(Extracted records)
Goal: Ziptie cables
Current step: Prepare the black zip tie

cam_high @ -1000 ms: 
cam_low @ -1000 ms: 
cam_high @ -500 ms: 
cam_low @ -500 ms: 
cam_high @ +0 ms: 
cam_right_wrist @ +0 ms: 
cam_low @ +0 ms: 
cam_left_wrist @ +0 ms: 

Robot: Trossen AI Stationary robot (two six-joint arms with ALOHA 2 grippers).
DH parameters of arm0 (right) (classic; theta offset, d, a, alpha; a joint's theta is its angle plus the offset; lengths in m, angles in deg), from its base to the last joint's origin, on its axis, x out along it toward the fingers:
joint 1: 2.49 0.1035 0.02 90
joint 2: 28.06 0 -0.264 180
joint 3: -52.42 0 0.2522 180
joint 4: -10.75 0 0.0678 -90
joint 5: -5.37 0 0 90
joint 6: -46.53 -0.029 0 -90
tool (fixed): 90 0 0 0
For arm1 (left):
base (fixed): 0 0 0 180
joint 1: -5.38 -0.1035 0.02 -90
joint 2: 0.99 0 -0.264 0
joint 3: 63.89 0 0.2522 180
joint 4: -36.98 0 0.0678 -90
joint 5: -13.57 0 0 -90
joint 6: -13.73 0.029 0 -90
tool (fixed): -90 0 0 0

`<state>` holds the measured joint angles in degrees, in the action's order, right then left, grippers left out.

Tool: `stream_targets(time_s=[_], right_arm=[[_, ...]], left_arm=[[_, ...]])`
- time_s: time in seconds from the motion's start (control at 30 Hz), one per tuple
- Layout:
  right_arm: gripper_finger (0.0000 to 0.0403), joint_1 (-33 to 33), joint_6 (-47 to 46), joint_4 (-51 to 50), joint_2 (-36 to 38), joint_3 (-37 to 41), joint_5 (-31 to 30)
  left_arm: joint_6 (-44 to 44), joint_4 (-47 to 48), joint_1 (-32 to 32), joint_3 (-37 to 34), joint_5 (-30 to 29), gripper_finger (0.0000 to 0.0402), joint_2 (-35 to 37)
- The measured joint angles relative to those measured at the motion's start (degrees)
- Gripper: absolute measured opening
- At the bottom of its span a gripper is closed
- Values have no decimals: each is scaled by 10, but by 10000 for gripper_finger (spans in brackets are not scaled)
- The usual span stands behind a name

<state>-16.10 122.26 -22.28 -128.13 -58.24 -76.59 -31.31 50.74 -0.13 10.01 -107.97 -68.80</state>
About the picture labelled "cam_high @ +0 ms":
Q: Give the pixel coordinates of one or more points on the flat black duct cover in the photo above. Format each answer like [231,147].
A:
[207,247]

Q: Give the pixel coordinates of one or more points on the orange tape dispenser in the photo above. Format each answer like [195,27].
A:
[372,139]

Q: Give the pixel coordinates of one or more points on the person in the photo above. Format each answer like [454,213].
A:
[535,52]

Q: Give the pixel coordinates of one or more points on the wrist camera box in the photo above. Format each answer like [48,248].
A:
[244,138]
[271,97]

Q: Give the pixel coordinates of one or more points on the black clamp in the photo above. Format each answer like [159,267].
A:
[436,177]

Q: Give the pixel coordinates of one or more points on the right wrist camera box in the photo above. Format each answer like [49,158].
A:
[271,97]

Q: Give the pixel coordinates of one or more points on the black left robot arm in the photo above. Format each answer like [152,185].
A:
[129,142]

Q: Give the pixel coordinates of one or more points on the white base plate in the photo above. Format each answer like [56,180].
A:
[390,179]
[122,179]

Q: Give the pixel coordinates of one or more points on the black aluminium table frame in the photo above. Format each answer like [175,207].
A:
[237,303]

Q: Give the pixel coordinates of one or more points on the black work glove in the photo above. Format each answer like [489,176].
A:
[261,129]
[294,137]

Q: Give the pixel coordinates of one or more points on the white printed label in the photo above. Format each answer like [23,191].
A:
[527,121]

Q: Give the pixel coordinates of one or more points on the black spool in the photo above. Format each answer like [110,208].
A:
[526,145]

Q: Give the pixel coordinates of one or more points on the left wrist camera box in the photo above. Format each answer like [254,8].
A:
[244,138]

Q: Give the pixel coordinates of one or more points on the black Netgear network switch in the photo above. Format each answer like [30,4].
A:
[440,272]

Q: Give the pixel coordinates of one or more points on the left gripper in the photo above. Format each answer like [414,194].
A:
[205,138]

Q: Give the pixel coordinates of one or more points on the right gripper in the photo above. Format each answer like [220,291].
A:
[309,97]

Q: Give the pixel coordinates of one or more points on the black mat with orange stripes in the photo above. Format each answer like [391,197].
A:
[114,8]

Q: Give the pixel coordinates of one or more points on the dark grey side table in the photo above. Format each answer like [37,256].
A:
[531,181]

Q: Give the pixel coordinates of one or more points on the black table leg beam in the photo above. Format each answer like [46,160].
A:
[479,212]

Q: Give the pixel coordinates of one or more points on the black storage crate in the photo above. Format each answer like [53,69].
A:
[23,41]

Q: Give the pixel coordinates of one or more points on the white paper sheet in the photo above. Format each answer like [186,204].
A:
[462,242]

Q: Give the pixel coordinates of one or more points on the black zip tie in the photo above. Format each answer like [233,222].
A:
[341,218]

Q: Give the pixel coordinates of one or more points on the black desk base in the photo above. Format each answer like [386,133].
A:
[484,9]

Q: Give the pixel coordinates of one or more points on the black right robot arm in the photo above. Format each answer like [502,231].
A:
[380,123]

--

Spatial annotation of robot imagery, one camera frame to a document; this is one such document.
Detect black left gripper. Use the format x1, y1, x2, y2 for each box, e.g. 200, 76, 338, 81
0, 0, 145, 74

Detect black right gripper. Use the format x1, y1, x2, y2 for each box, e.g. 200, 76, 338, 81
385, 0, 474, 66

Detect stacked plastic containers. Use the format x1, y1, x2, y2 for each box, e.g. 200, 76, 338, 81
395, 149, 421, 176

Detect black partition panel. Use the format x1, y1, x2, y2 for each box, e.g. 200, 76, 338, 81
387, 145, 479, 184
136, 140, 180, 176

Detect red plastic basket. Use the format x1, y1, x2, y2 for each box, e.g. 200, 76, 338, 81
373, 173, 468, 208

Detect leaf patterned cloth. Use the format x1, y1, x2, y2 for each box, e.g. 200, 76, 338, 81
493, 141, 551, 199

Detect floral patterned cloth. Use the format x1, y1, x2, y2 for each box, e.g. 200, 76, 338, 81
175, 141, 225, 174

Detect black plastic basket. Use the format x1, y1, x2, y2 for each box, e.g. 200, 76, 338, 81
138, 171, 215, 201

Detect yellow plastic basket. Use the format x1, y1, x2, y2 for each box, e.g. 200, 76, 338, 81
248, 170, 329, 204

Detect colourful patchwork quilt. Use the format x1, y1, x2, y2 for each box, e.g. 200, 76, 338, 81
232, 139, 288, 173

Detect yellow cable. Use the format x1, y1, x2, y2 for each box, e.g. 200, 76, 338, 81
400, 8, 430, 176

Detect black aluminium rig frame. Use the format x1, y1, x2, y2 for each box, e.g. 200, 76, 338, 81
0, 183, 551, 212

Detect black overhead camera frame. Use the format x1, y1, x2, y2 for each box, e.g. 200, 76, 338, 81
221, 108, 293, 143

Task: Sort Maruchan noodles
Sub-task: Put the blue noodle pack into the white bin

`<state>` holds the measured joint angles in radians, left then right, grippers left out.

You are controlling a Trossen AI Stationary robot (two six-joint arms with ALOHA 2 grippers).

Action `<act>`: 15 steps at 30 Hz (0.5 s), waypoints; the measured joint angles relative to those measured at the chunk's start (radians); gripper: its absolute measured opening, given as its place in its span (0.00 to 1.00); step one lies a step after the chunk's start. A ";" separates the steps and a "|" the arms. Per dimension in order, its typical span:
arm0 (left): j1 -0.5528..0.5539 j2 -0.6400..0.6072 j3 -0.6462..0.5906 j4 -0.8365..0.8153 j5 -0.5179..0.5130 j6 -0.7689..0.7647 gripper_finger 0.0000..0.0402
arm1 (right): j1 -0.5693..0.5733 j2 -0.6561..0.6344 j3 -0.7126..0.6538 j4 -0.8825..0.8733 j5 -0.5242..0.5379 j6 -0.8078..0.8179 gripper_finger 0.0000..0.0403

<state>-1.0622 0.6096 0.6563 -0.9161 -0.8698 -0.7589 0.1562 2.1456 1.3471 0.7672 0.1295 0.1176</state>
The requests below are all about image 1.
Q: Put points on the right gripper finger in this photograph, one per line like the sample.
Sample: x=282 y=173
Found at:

▸ **Work required**: Look back at the entries above. Retype the line with "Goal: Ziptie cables", the line with "left, grippers left out.", and all lines in between.

▸ **Written solution**:
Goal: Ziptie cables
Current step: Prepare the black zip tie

cam_high @ -1000 ms: 
cam_low @ -1000 ms: 
cam_high @ -500 ms: 
cam_low @ -500 ms: 
cam_high @ +0 ms: 
cam_right_wrist @ +0 ms: 
cam_low @ +0 ms: 
cam_left_wrist @ +0 ms: 

Robot: Trossen AI Stationary robot (two six-joint arms with ALOHA 2 grippers).
DH parameters of arm0 (right) (classic; theta offset, d, a, alpha; a joint's theta is its angle plus the offset; lengths in m, angles in deg), from its base to the last joint's origin, on its axis, x out along it toward the fingers:
joint 1: 2.49 0.1035 0.02 90
joint 2: 28.06 0 -0.264 180
joint 3: -52.42 0 0.2522 180
joint 4: -10.75 0 0.0678 -90
joint 5: -5.37 0 0 90
joint 6: -46.53 -0.029 0 -90
tool (fixed): 90 0 0 0
For arm1 (left):
base (fixed): 0 0 0 180
joint 1: -5.38 -0.1035 0.02 -90
joint 2: 0.99 0 -0.264 0
joint 3: 63.89 0 0.2522 180
joint 4: -36.98 0 0.0678 -90
joint 5: -13.57 0 0 -90
joint 6: -13.73 0.029 0 -90
tool (fixed): -90 0 0 0

`<state>` holds the measured joint angles in degrees, in the action's order, right then left, grippers left out.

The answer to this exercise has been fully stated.